### [What is needed]
Only the lines from the start of the data below through the line that contains "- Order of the" are to be copied, exactly and without pictures.
Segment Start: Supplied data
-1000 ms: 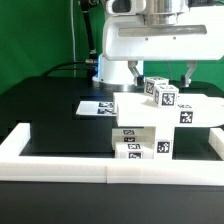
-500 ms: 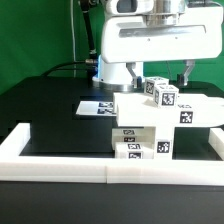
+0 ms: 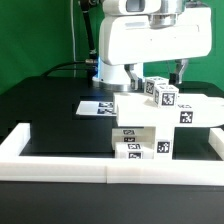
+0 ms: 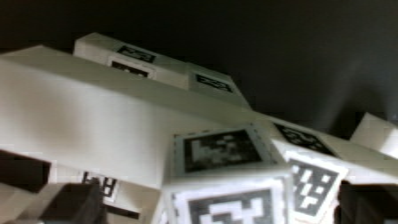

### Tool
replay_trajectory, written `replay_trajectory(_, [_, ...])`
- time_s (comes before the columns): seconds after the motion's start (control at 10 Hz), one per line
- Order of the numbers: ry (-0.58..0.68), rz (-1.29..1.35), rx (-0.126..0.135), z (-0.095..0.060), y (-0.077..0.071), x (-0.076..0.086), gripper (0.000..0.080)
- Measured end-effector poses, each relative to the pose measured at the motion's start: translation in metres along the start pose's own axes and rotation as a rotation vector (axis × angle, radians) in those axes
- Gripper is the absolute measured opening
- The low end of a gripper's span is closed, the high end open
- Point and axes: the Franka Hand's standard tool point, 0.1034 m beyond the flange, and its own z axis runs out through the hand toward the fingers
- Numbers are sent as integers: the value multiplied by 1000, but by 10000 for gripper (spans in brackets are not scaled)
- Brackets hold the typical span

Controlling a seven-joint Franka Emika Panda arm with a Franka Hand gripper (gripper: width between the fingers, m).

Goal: Assemble chair

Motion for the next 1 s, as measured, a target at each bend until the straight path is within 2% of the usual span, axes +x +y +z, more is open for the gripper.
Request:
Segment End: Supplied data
### [Result below]
-1000 ms: 
-500 ms: 
+0 ms: 
+0 ms: 

### Tool
replay_trajectory, written `replay_trajectory(_, [_, ...])`
- time_s (comes before the columns): seconds after the motion's start (control at 10 Hz), one per line
- Order of the numbers: ry (-0.58..0.68), rz (-1.29..1.35), rx (-0.126..0.135), z (-0.095..0.060), y (-0.077..0.071), x (-0.076..0.086), gripper (0.000..0.080)

What the exercise required has been answered in full.